On Thu, Dec 22, 2022 at 12:37:19AM +0000, Huang, Kai wrote:
> On Wed, 2022-12-21 at 21:39 +0800, Chao Peng wrote:
> > > On Tue, Dec 20, 2022 at 08:33:05AM +0000, Huang, Kai wrote:
> > > > > On Tue, 2022-12-20 at 15:22 +0800, Chao Peng wrote:
> > > > > > > On Mon, Dec 19, 2022 at 08:48:10AM +0000, Huang, Kai wrote:
> > > > > > > > > On Mon, 2022-12-19 at 15:53 +0800, Chao Peng wrote:
> > > > > > > > > > > > > 
> > > > > > > > > > > > > [...]
> > > > > > > > > > > > > 
> > > > > > > > > > > > > > > +
> > > > > > > > > > > > > > > +	/*
> > > > > > > > > > > > > > > +	 * These pages are currently unmovable so don't place them into
> > > > > > > > > > > > > > > movable
> > > > > > > > > > > > > > > +	 * pageblocks (e.g. CMA and ZONE_MOVABLE).
> > > > > > > > > > > > > > > +	 */
> > > > > > > > > > > > > > > +	mapping = memfd->f_mapping;
> > > > > > > > > > > > > > > +	mapping_set_unevictable(mapping);
> > > > > > > > > > > > > > > +	mapping_set_gfp_mask(mapping,
> > > > > > > > > > > > > > > +			     mapping_gfp_mask(mapping) & ~__GFP_MOVABLE);
> > > > > > > > > > > > > 
> > > > > > > > > > > > > But, IIUC removing __GFP_MOVABLE flag here only makes page allocation from
> > > > > > > > > > > > > non-
> > > > > > > > > > > > > movable zones, but doesn't necessarily prevent page from being migrated.  My
> > > > > > > > > > > > > first glance is you need to implement either a_ops->migrate_folio() or just
> > > > > > > > > > > > > get_page() after faulting in the page to prevent.
> > > > > > > > > > > 
> > > > > > > > > > > The current api restrictedmem_get_page() already does this, after the
> > > > > > > > > > > caller calling it, it holds a reference to the page. The caller then
> > > > > > > > > > > decides when to call put_page() appropriately.
> > > > > > > > > 
> > > > > > > > > I tried to dig some history. Perhaps I am missing something, but it seems Kirill
> > > > > > > > > said in v9 that this code doesn't prevent page migration, and we need to
> > > > > > > > > increase page refcount in restrictedmem_get_page():
> > > > > > > > > 
> > > > > > > > > https://lore.kernel.org/linux-mm/20221129112139.usp6dqhbih47qpjl@box.shutemov.name/
> > > > > > > > > 
> > > > > > > > > But looking at this series it seems restrictedmem_get_page() in this v10 is
> > > > > > > > > identical to the one in v9 (except v10 uses 'folio' instead of 'page')?
> > > > > > > 
> > > > > > > restrictedmem_get_page() increases page refcount several versions ago so
> > > > > > > no change in v10 is needed.

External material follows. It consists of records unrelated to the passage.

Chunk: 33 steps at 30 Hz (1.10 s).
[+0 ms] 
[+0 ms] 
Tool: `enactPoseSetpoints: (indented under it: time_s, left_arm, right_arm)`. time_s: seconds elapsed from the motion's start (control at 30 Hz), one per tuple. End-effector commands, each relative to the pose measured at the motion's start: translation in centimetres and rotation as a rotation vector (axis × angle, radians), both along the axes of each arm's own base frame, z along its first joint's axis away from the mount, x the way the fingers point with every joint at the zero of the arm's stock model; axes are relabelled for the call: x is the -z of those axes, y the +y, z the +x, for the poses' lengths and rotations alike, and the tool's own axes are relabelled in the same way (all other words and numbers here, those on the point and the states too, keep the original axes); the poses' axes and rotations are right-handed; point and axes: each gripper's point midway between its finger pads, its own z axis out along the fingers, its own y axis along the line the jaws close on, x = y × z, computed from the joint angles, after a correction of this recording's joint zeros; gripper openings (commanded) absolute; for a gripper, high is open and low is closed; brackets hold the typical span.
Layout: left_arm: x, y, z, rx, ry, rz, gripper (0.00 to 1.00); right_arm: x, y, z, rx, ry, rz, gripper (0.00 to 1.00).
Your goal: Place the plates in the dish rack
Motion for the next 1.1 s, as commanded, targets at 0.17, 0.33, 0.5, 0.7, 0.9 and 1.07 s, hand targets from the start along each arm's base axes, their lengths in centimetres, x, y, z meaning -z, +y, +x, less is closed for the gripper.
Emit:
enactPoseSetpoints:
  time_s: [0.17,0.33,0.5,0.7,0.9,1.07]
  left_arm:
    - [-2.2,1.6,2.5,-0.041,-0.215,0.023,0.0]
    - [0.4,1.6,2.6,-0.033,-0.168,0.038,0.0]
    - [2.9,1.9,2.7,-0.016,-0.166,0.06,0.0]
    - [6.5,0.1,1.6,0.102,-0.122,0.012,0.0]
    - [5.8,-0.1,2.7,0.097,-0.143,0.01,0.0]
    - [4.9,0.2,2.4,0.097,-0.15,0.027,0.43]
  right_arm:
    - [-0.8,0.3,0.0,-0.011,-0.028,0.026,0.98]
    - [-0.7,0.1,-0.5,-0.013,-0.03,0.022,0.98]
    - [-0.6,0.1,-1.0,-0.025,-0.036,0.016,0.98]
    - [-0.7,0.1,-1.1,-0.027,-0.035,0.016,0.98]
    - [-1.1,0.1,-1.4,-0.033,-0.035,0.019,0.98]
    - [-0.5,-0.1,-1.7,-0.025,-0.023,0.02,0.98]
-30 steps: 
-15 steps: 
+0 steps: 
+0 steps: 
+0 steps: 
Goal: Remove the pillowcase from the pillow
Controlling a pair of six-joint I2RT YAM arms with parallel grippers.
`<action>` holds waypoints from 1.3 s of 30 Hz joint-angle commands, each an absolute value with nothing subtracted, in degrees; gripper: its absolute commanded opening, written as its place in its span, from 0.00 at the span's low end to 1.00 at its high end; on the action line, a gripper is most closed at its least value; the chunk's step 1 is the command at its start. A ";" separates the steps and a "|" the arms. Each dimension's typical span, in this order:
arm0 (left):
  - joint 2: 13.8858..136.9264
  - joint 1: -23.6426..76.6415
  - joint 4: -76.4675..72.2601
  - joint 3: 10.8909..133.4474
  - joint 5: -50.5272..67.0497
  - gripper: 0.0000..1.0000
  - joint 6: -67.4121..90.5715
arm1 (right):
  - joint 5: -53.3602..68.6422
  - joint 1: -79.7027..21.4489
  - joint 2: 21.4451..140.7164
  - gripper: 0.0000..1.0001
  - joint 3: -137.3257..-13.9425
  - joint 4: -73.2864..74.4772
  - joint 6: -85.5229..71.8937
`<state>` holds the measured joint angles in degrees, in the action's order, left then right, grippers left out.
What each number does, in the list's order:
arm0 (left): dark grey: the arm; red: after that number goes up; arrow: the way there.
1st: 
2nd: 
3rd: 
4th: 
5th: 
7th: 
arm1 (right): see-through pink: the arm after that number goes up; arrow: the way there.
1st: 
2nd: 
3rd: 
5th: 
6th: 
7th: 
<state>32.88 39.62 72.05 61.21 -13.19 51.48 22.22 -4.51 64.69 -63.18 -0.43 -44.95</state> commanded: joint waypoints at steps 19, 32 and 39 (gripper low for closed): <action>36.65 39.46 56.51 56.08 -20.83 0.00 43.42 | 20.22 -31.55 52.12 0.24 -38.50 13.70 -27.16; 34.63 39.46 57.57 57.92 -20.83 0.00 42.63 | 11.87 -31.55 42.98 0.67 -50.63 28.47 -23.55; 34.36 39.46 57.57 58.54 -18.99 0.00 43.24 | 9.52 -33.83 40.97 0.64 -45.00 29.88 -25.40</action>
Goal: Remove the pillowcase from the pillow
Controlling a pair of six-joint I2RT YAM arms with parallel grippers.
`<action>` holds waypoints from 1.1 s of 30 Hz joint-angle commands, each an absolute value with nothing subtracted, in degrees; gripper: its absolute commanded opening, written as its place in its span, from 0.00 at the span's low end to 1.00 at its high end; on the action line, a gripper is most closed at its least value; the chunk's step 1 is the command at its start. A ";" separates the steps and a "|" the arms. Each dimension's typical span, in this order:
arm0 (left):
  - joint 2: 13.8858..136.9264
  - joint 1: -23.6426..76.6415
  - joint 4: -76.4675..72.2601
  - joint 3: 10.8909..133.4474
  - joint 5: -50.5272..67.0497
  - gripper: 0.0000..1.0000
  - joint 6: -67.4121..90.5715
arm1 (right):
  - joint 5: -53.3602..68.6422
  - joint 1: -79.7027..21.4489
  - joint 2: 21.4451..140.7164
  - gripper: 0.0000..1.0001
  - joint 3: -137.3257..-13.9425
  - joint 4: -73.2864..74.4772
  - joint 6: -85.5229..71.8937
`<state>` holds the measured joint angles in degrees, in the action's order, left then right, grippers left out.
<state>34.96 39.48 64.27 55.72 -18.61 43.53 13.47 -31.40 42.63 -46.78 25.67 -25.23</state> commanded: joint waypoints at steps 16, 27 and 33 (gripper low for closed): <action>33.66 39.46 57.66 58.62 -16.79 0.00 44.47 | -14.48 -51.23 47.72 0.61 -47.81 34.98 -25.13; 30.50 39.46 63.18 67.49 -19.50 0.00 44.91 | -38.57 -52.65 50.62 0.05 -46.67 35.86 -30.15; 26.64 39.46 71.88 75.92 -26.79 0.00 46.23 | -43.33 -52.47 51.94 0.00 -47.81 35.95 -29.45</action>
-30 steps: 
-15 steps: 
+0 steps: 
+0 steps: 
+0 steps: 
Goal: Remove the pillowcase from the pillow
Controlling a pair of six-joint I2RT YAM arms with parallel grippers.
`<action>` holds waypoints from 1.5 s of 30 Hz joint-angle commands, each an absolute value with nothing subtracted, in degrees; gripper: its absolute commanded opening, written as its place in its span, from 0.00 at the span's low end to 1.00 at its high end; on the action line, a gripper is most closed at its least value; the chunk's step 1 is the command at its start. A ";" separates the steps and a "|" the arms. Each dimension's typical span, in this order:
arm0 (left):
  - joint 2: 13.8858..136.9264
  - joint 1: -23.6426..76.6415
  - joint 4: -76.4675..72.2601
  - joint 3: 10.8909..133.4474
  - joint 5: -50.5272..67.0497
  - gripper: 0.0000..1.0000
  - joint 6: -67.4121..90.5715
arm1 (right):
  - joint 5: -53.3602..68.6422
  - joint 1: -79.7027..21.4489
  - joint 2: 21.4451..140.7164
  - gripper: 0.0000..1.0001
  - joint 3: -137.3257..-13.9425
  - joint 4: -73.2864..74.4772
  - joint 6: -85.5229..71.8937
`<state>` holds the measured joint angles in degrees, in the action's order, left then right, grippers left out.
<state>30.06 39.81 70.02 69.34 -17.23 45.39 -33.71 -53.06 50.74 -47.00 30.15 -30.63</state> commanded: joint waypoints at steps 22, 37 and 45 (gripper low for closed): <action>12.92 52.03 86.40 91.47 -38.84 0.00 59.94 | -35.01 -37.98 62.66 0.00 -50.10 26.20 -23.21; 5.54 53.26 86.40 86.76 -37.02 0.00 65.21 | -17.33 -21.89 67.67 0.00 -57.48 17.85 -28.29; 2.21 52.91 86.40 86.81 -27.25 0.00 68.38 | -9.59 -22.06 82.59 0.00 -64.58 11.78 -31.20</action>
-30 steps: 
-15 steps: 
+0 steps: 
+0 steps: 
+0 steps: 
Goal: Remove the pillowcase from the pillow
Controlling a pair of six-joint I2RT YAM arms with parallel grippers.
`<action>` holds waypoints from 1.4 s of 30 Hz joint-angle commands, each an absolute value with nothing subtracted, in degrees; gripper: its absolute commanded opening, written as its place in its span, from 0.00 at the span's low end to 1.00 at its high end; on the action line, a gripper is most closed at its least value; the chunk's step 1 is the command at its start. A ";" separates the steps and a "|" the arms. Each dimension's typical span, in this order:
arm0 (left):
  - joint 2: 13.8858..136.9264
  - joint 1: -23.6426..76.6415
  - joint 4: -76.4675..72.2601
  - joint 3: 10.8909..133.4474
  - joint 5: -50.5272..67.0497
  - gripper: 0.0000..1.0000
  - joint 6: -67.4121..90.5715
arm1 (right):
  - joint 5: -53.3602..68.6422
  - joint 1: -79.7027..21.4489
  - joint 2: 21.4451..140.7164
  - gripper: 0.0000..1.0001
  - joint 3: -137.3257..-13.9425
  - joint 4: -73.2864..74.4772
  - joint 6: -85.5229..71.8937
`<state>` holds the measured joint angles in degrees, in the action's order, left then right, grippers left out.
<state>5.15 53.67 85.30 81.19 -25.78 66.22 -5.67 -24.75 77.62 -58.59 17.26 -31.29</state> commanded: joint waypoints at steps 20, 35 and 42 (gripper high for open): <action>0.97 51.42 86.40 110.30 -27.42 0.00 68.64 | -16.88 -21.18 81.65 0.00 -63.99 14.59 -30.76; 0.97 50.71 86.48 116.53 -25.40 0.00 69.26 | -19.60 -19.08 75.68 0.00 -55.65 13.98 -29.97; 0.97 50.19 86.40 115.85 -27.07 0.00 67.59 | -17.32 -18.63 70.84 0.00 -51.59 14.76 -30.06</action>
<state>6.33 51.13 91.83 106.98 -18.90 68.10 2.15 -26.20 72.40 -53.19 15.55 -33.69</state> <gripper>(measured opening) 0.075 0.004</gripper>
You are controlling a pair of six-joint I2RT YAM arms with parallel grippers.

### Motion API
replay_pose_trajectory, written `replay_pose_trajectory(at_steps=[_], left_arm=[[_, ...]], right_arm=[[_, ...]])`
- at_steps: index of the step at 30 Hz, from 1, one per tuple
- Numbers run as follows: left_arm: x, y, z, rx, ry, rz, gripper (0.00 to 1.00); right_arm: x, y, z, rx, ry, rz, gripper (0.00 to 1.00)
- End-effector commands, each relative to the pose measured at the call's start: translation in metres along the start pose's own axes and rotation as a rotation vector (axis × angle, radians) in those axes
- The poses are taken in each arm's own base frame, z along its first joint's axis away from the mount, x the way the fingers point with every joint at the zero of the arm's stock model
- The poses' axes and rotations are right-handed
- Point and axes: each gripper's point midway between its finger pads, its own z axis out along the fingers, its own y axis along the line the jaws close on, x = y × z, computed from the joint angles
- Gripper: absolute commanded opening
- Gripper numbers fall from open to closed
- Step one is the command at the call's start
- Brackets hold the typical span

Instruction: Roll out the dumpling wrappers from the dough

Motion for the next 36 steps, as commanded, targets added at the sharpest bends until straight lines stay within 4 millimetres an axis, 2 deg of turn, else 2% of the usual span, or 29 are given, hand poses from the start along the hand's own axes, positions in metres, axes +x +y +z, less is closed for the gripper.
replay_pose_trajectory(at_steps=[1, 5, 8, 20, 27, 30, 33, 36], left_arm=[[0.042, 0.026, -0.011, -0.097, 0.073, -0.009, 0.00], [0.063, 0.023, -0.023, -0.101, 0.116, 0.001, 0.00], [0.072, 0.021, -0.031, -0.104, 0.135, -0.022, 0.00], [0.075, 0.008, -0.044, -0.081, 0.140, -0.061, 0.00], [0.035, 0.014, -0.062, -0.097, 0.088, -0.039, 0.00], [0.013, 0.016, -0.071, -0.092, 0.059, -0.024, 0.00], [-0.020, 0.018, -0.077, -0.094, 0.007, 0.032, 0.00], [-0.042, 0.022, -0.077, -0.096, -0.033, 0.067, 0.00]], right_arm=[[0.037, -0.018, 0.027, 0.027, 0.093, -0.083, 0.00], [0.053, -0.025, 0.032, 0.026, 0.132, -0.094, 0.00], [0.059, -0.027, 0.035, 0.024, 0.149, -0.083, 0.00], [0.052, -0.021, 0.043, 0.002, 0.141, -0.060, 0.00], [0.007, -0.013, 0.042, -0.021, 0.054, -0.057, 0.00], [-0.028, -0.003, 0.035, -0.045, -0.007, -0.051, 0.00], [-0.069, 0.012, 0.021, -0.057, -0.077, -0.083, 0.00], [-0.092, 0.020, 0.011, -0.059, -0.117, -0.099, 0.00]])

You probably missed my reply:
> > > > > > > 
> > > > > > > https://lore.kernel.org/linux-mm/20221129135844.GA902164@chaop.bj.intel.com/
> > > > > 
> > > > > But for non-restricted-mem case, it is correct for KVM to decrease page's
> > > > > refcount after setting up mapping in the secondary mmu, otherwise the page will
> > > > > be pinned by KVM for normal VM (since KVM uses GUP to get the page).
> > > 
> > > That's true. Actually even true for restrictedmem case, most likely we
> > > will still need the kvm_release_pfn_clean() for KVM generic code. On one
> > > side, other restrictedmem users like pKVM may not require page pinning
> > > at all. On the other side, see below.
> 
> OK. Agreed.
> 
> > > 
> > > > > 
> > > > > So what we are expecting is: for KVM if the page comes from restricted mem, then
> > > > > KVM cannot decrease the refcount, otherwise for normal page via GUP KVM should.
> > > 
> > > I argue that this page pinning (or page migration prevention) is not
> > > tied to where the page comes from, instead related to how the page will
> > > be used. Whether the page is restrictedmem backed or GUP() backed, once
> > > it's used by current version of TDX then the page pinning is needed. So
> > > such page migration prevention is really TDX thing, even not KVM generic
> > > thing (that's why I think we don't need change the existing logic of
> > > kvm_release_pfn_clean()). 
> > > 
> 
> This essentially boils down to who "owns" page migration handling, and sadly,
> page migration is kinda "owned" by the core-kernel, i.e. KVM cannot handle page
> migration by itself -- it's just a passive receiver.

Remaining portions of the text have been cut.